Dans un futur plus immédiat, Armateurs de France et le gouvernement français se sont associés pour plaider en faveur d’une réduction de 10% de la vitesse des navires. Une étude menée sous l’initiative de Louis Dreyfus Armateurs et réalisée par des étudiants de Kedge Business School démontre que ce ralentissement implique une réduction de 30% des émissions de CO2. Le 17 janvier, le président de la République a accepté de porter cette proposition. Pour les armateurs opérant dans les vracs solides et liquides, cette réduction de la vitesse n’aurait pas forcément des effets sur l’économie mondiale. Il est plus difficile de percevoir les effets pour les armateurs conteneurisés. « Nous avons besoin d’être présents régulièrement dans des ports. Si nous réduisons la vitesse des navires cela signifie que nous devrons augmenter le nombre de navires ce qui, environnementalement parlant, serait contre productif », a souligné Jacques Gérault. Jean-Marc Roué, président d’Armateurs de France a rappelé que « c’est une mesure qui pourrait être rapidement appliquée et qui ne nécessite pas d’investissements technologiques coûteux. Elle permettra en plus de peser sur une augmentation du coût du transport maritime prévisible du fait de la réglementation Global Cap 2020. L’État et Armateurs de France ont donc travaillé, main dans la main, pour aboutir à une proposition de mise en place immédiate d’une régulation de la vitesse des navires de vracs. Cette mesure sera présentée lors de la prochaine session de négociations de de l’Organisation maritime internationale au mois de mai à Londres. Philippe Louis-Dreyfus l’a lui-même rappelé en déclarant que cette question du slow steaming est pour lui un « combat personnel défendu, contre vents et marées, depuis plusieurs années. »
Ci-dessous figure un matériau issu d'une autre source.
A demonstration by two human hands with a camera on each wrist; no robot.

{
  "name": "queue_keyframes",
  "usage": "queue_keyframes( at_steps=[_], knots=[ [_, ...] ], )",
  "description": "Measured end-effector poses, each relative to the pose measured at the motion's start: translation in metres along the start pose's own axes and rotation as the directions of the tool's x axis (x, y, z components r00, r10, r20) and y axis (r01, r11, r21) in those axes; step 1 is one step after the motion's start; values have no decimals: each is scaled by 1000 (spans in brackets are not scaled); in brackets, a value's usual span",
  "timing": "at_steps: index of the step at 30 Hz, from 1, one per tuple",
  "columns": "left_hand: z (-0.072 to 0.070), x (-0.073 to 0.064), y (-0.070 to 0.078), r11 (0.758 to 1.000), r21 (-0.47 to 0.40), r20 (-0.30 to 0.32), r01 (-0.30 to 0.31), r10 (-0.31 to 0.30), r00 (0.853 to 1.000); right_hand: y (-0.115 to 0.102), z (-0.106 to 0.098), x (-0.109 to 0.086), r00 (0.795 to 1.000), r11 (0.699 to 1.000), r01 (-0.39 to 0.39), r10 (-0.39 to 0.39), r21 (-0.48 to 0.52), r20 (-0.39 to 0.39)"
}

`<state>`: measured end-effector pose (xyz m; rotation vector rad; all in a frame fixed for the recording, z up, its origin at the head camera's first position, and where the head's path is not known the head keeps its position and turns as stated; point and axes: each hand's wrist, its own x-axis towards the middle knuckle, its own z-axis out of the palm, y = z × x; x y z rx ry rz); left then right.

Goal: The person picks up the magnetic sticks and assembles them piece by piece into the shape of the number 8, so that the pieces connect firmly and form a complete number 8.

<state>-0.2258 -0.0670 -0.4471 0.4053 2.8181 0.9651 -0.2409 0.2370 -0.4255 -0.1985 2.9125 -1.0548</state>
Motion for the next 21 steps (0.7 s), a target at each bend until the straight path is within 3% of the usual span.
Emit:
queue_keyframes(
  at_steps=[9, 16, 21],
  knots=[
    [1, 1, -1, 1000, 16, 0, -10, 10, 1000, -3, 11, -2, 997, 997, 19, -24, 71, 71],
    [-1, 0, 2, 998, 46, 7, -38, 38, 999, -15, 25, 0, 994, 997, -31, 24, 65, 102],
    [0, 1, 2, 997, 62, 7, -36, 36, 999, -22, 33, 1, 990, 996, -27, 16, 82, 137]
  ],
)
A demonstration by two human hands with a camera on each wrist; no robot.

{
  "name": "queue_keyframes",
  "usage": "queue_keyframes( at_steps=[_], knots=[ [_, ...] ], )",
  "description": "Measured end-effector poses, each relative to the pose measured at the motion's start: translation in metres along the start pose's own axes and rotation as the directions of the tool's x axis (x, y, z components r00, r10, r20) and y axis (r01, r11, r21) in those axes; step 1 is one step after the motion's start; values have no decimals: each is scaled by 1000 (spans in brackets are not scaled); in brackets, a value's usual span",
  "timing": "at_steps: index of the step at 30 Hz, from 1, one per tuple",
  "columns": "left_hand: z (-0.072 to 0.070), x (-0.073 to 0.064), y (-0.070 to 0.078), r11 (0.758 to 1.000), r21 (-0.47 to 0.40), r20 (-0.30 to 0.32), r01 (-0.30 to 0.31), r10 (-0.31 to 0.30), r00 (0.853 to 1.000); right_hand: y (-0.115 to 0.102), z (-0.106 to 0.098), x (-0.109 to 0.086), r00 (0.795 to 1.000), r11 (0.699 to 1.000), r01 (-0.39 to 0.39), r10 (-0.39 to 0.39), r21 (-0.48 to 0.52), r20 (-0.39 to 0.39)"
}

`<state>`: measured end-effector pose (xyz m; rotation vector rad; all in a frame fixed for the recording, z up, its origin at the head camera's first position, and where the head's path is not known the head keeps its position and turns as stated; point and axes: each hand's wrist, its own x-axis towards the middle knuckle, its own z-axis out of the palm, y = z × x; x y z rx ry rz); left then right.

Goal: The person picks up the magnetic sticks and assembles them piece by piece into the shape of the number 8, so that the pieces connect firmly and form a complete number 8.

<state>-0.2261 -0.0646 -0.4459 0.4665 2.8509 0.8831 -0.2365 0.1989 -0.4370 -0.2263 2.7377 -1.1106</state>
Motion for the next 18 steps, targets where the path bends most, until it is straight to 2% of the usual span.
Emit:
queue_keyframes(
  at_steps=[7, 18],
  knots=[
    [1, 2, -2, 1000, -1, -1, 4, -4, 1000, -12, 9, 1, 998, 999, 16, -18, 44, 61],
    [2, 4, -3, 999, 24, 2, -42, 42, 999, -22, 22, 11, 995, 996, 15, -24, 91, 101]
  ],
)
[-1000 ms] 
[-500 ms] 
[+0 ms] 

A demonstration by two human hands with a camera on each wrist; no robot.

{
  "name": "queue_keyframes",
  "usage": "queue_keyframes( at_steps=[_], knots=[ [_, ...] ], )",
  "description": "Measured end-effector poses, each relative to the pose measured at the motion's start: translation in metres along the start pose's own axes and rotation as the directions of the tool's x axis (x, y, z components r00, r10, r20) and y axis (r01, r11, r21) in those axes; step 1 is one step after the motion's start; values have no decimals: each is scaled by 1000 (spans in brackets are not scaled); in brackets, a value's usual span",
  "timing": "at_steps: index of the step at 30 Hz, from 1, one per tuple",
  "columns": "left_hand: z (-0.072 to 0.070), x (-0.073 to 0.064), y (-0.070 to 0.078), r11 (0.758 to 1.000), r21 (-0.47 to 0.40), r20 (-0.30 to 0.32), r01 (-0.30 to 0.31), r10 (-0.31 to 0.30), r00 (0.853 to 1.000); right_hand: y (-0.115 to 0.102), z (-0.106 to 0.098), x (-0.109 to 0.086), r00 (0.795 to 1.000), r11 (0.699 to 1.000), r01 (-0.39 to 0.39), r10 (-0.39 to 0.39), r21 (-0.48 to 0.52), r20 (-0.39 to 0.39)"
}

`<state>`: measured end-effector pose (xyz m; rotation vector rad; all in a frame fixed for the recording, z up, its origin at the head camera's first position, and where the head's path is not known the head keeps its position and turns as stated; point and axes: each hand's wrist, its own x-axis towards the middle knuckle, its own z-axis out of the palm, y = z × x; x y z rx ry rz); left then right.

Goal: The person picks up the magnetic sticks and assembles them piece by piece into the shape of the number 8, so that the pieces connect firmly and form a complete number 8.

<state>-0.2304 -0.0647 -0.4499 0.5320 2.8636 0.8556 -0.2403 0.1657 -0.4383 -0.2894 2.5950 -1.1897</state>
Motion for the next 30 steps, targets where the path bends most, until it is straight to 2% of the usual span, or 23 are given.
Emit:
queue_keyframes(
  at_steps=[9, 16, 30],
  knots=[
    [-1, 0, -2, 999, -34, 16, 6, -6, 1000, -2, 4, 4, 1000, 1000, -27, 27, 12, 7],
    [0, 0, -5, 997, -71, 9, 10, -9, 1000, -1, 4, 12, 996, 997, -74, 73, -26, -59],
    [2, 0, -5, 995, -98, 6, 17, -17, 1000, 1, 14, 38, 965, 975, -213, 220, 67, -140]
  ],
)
Toutes ces solutions doivent néanmoins entrer dans le cadre d’un programme de recherche et de développement. « Il est important que l’Union européenne ne loupe pas le coche. Elle doit accompagner les armateurs dans la transformation énergétique de leur flotte », s’est empressé d’ajouter Jacques Gérault. Pour la députée de Gironde, Sophie Panonacle, le mix entre les différentes solutions, l’utilisation du GNL, des bio-carburants et la réduction de la vitesse, offre des alternatives intéressantes que l’Europe doit accompagner. « Il serait difficilement acceptable de voir un refus des autorités de la concurrence de Bruxelles pour des aides à la recherche quand certains pays aident directement leur flotte maritime ». Et la députée d’ajouter, « nous ne devons pas reproduire en mer les erreurs que nous avons fait à terre » pensant aux problèmes de pollution des sols.